By Professor Dato Dr Ahmad Ibrahim
Every time a housewife in Delhi opens a fresh bottle of cooking oil, or a family in rural China fries noodles for breakfast, they are benefiting from a quiet revolution that began not in the boardrooms of London or the farms of the American Midwest, but in the humid plantations of Malaysia.
Few can deny this uncomfortable truth: Before Malaysia’s intervention, the world was on the verge of a fats and oils crisis. Today, environmental activists in Brussels vilify palm oil as a villain. But looking at the data—and the geopolitics of hunger—one must conclude that palm oil, and the Malaysian pioneers who pushed it, have literally saved the global food supply from collapse.
It is a story of the great dependency. Consider the math. Most countries are net importers of edible oil. They do not have the temperate climate to grow soybeans, the land for sunflowers, or the infrastructure for rapeseed. They rely on the market. And for decades, that market was volatile.
Then there is India—a nation where a spike in ghee or vegetable oil prices has historically toppled state governments and sparked street riots. When supply chains hiccup, the poor go hungry. Enter palm oil. Unlike fragile soybean or sunflower oils, palm oil is prolific. One hectare of oil palm yields six to ten times more oil than a hectare of soybeans. It is the only crop capable of producing enough volume to satiate the gargantuan appetites of India and China at a price they can afford.
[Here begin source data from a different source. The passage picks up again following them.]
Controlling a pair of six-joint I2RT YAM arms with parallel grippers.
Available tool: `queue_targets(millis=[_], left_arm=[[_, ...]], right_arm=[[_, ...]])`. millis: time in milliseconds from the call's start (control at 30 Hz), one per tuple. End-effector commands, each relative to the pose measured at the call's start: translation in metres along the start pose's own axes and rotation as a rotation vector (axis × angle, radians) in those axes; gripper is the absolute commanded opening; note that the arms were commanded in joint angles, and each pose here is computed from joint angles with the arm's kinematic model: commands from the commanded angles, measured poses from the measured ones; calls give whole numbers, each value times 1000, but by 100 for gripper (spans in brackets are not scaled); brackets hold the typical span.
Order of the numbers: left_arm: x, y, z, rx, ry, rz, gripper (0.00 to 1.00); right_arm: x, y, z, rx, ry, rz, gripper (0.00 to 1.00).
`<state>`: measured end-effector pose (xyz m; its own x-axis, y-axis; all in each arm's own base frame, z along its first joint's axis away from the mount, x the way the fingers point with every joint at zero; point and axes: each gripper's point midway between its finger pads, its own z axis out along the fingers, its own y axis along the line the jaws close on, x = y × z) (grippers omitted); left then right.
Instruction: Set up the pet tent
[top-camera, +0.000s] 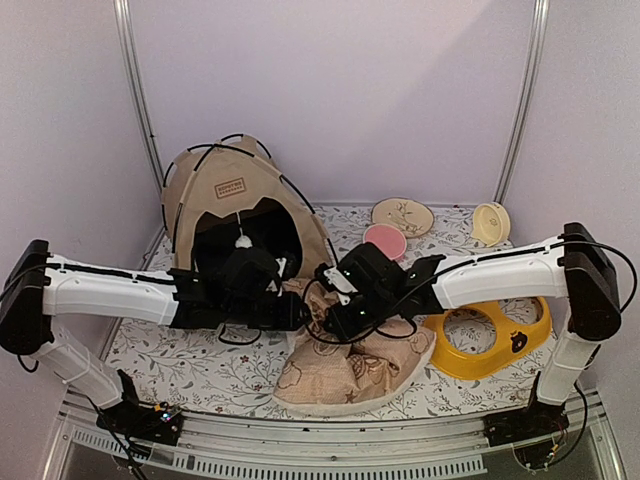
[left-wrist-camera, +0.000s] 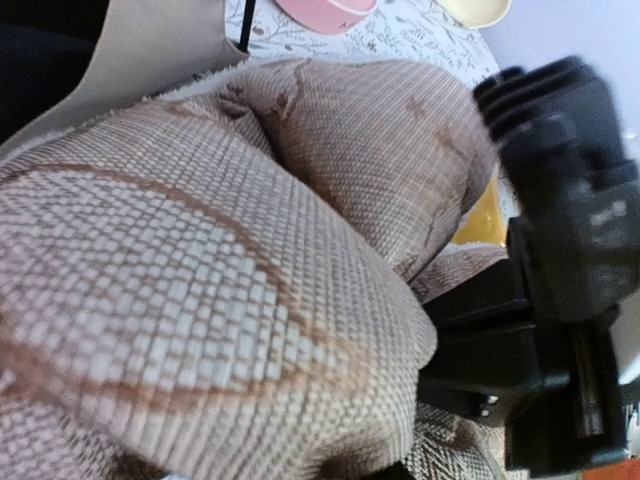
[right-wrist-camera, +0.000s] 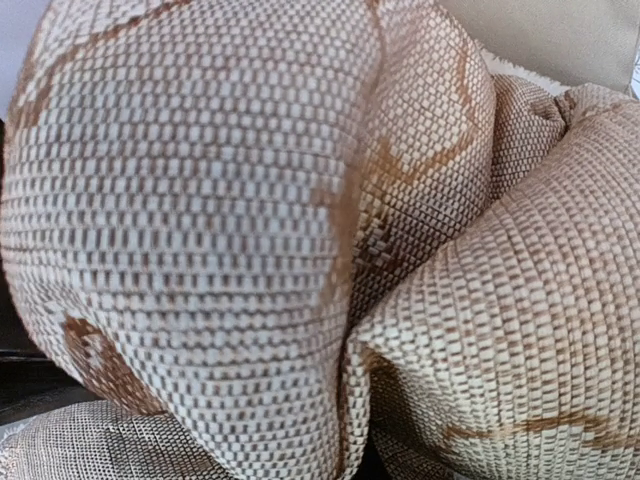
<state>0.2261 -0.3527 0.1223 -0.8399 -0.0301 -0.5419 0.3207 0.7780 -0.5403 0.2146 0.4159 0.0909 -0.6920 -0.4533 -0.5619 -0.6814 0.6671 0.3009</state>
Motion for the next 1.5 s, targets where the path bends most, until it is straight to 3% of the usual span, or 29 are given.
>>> queue_targets(millis=[0,100,267,467,600,700,1000,1133,1267,1367,1467], left_arm=[[-71,-66,-55,207,-226,50,26],[-71,-61,-74,189,-236,74,46],[-89,-61,-127,178,-328,119,70],[-131,-44,-196,92,-487,158,78],[-161,-6,-237,-90,-587,154,79],[-180,25,-258,-239,-637,161,91],[-201,77,-286,-420,-700,151,92],[-193,95,-278,-440,-671,134,90],[-180,86,-256,-338,-607,157,79],[-169,109,-253,-436,-568,102,81],[-162,124,-260,-489,-605,65,83]], right_arm=[[45,-5,16,29,151,27,0],[27,-6,0,13,99,60,0],[-5,4,-27,-51,20,75,0],[-37,38,-54,-193,-48,21,0],[-59,61,-74,-284,-97,-34,0],[-70,75,-86,-340,-132,-70,0],[-82,79,-105,-345,-186,-110,0],[-88,62,-121,-331,-220,-79,0],[-96,37,-146,-294,-283,-44,0],[-99,30,-159,-298,-314,-40,0],[-97,38,-162,-356,-318,-60,0]])
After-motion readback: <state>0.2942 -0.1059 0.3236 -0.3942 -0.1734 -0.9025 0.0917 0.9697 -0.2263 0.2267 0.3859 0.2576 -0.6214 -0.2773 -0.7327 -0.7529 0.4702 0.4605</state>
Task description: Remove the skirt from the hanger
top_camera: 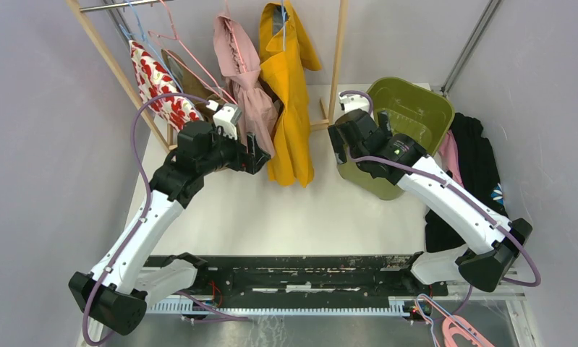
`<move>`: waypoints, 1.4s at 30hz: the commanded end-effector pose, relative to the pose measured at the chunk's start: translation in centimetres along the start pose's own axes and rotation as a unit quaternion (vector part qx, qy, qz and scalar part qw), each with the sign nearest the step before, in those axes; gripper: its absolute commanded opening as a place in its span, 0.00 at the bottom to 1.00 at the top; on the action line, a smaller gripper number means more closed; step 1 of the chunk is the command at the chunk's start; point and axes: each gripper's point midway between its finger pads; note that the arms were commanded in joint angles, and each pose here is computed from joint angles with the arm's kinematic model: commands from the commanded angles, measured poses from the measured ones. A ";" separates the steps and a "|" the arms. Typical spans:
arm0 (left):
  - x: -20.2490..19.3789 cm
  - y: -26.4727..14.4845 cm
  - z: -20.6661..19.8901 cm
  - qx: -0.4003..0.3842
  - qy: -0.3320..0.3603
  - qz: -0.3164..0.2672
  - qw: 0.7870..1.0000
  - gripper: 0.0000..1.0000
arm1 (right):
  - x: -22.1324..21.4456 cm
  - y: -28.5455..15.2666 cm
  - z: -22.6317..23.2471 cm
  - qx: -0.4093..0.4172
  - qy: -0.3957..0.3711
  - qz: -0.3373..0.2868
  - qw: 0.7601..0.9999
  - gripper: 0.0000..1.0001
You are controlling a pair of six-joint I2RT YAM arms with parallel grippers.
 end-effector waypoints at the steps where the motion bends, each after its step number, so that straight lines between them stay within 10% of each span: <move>1: 2.8 -0.7 -1.4 -0.031 0.009 -0.042 0.999 0.95 | 2.0 -1.3 -0.8 -0.001 -0.005 -0.040 0.999 1.00; 20: 3.7 -1.8 -0.7 -0.002 0.029 -0.047 0.998 0.90 | 0.7 -0.3 -1.0 0.007 -0.053 -0.061 0.997 0.98; 42: 18.7 -5.9 1.0 0.095 0.049 -0.190 0.976 0.77 | 1.3 0.2 0.3 0.019 -0.028 -0.060 0.998 0.94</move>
Point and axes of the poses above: each gripper's point midway between its finger pads, its own y axis out along the fingers, its own z axis along the line the jaws close on, x = y × z, and after that the axes turned 8 degrees about y, right-handed
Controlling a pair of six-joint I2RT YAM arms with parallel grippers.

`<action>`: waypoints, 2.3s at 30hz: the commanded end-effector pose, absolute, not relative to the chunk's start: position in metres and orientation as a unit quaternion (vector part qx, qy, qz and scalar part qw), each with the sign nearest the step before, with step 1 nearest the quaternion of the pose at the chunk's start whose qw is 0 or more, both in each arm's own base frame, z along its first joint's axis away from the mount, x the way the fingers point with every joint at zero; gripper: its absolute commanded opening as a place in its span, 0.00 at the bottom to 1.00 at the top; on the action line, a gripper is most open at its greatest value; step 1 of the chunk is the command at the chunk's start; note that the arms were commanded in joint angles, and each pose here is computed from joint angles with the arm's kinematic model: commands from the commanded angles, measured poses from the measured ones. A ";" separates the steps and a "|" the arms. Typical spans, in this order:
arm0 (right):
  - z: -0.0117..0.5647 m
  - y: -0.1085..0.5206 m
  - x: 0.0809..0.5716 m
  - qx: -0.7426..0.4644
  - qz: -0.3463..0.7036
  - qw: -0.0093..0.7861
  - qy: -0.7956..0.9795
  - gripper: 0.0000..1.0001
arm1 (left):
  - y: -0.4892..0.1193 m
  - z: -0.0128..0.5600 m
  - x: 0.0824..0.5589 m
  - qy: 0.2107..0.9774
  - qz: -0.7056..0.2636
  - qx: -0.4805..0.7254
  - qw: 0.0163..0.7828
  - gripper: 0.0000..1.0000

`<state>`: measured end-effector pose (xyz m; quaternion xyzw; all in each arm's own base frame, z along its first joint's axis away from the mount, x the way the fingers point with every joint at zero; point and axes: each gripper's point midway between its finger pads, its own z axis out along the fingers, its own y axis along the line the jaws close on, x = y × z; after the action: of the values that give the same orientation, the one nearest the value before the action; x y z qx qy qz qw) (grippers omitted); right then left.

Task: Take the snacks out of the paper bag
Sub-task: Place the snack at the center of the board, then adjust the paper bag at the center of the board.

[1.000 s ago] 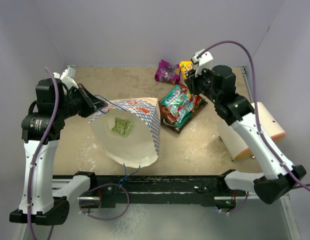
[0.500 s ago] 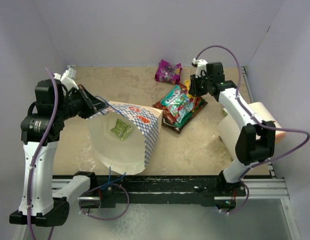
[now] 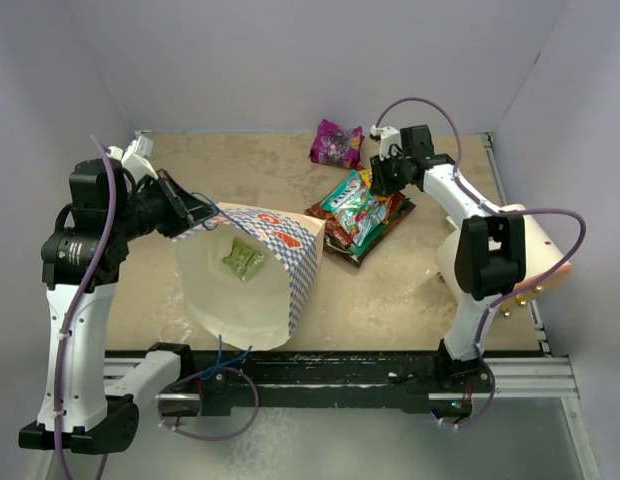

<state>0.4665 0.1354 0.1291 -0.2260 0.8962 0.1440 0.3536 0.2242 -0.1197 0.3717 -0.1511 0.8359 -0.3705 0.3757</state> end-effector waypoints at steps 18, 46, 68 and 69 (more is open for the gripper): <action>0.190 0.125 0.410 -0.168 0.151 0.395 0.890 0.83 | -0.127 0.376 0.235 0.827 -0.394 -0.134 0.378 0.00; 0.363 0.364 0.177 -0.452 0.413 0.518 0.597 0.82 | -0.137 0.390 0.236 0.813 -0.426 -0.104 0.384 0.00; 0.169 0.447 0.187 -0.553 0.036 0.452 0.699 0.32 | -0.133 0.395 0.210 0.809 -0.423 -0.118 0.390 0.00; 0.163 0.439 0.194 -0.556 0.009 0.452 0.698 0.31 | -0.130 0.395 0.208 0.810 -0.415 -0.123 0.394 0.00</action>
<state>0.1519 0.4710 0.1480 -0.5659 0.7037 0.1395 0.4063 0.2160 -0.1373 0.3772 -0.1194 0.8217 -0.4249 0.3605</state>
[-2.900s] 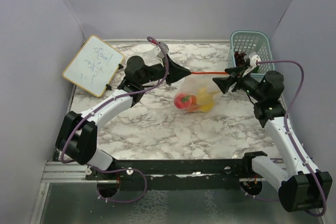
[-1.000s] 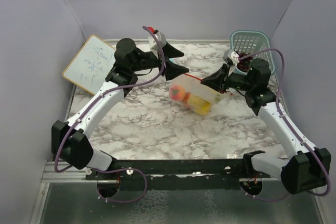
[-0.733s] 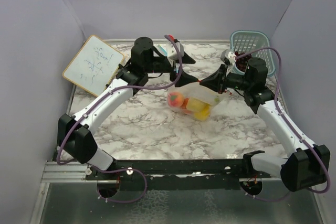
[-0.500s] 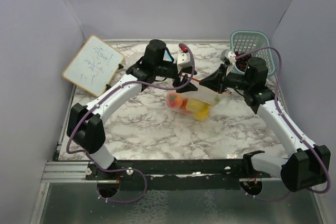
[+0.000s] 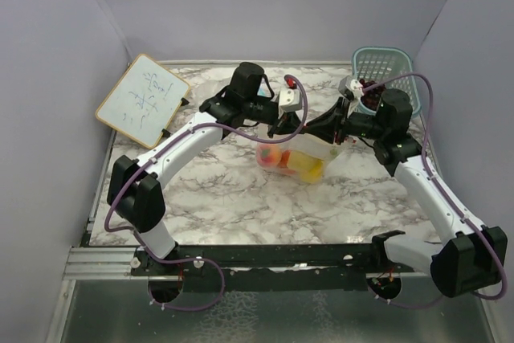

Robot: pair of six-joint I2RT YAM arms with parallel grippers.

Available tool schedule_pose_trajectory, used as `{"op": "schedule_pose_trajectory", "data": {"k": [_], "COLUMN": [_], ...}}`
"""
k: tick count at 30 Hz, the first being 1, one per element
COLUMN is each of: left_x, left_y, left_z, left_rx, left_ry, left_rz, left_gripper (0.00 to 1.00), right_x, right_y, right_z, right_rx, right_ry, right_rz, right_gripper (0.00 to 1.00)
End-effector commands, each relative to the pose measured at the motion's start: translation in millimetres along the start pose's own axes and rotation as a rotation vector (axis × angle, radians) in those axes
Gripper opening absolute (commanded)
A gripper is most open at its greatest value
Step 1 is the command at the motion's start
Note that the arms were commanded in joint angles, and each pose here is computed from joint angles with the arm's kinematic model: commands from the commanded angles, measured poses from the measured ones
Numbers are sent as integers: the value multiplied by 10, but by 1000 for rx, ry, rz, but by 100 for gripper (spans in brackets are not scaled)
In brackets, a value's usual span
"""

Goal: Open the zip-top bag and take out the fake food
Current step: Pick up the zipper food storage bag at the center of the board.

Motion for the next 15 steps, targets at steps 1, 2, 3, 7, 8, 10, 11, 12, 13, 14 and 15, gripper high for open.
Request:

Without palm oil, the global edible oil deficit would be measured in tens of millions of tonnes. Without it, the riots in India would not be hypothetical; they would be a weekly headline.
The world must thank the Malaysian engine of palm oil expansion. But the fruit did not market itself. It is not far-fetched to suggest that Malaysia single-handedly made palm oil what it is today. Before the 1960s, palm oil was a minor curiosity—an African native crop overshadowed by soy, cottonseed, and butter. It was Malaysia that industrialised it. It was Malaysia that invested in the ruthless research and development (R&D) to improve yields, disease resistance, and milling efficiency. It was Malaysian companies that sailed across the straits to Indonesia, planting the seeds that would eventually turn their neighbour into the world’s largest producer. In fact it was Malaysia which, through good science, resolved many of the unsavoury narratives about palm oil. Admittedly, many among the competing oils were not thrilled by the sudden entry of palm oil on the world stage.
Indonesia may now hold the crown of volume, but it stands on Malaysian shoulders. Every major breakthrough in palm oil genetics, processing, and global logistics was pioneered in Kuala Lumpur and Johor. And when the West launched health scares against saturated fats, it was Malaysian marketing that pivoted, proving the oil’s balance and versatility, turning it into the backbone of the global processed food industry.
The world has developed a selective memory. The same European NGOs that demonise palm oil as the harbinger of deforestation conveniently ignore that switching to sunflower or rapeseed would require four times the land. Which is the greater ecological crime: using the most efficient crop, or plowing under the Amazon for soy? We should pay tribute. Palm oil saved the world from an acute shortage of oils and fats. It lifted millions out of poverty in Malaysia and Indonesia. It provided a stable, affordable commodity that allowed developing nations to feed their citizens without currency crises.
Yes, sustainability matters. No one defends the burning of primary rainforest. But the solution is not a boycott. The solution is to double down on Malaysian-style management: high-yield, science-driven, regulated agriculture. The latest development is that the oil palm may also be the crop that will cushion the impact of global threat of energy insecurity. So today, I raise a glass of cooking oil—golden, stable, efficient—to Malaysia. The world is not hungry thanks to you. It is time we said thank you.

The author is affiliated with the Tan Sri Omar Centre for STI Policy Studies at UCSI University and is an Adjunct Professor at the Ungku Aziz Centre for Development Studies, Universiti Malaya.